Given information
"""
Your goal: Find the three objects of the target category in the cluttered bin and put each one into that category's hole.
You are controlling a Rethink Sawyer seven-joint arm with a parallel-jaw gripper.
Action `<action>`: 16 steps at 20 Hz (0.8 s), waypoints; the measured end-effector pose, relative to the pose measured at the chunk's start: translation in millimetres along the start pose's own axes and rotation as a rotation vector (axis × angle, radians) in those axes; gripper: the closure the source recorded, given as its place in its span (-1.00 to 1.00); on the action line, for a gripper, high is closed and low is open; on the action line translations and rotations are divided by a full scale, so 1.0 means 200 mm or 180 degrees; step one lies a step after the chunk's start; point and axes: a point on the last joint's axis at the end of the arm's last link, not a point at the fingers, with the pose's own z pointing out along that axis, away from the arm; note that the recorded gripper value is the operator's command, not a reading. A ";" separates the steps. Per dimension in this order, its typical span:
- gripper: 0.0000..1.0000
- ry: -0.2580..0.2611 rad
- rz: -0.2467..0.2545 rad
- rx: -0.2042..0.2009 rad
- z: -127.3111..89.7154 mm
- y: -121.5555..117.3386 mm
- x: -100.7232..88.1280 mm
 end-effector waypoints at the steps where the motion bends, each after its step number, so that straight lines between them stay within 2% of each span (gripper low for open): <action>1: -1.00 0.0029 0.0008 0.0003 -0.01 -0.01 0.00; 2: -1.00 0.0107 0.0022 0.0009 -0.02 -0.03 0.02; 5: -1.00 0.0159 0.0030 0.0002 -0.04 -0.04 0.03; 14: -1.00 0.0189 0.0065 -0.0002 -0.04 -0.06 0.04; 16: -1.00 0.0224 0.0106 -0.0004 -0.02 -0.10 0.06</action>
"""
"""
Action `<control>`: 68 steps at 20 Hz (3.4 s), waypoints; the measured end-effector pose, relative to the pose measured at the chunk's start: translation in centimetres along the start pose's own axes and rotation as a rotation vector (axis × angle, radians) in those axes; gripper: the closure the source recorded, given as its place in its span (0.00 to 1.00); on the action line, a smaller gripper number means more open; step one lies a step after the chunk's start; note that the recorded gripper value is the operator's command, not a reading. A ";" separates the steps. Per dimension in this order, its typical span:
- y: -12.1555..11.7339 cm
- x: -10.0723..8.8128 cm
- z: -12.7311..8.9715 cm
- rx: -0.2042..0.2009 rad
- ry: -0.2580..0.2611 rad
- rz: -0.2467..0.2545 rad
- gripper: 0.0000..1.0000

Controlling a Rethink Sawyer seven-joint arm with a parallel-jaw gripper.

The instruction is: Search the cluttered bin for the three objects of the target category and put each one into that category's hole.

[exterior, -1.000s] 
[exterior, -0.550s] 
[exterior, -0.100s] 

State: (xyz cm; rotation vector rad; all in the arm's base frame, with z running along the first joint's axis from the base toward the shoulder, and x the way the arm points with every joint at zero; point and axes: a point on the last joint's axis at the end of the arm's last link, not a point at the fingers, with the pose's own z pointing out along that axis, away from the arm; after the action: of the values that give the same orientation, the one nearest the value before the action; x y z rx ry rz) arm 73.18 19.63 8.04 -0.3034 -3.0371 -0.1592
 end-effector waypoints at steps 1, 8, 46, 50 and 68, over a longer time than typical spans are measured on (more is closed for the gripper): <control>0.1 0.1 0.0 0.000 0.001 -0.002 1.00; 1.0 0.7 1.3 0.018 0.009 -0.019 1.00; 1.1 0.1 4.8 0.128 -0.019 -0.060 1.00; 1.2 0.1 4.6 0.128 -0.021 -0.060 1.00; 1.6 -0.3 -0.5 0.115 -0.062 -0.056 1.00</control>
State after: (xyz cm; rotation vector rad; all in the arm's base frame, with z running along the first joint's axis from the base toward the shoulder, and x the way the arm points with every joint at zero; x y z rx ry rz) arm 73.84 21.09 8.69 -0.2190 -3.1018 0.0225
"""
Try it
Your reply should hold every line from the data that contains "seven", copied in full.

Final answer
You are controlling a Rethink Sawyer seven-joint arm with a parallel-jaw gripper.
Controlling a Rethink Sawyer seven-joint arm with a parallel-jaw gripper.

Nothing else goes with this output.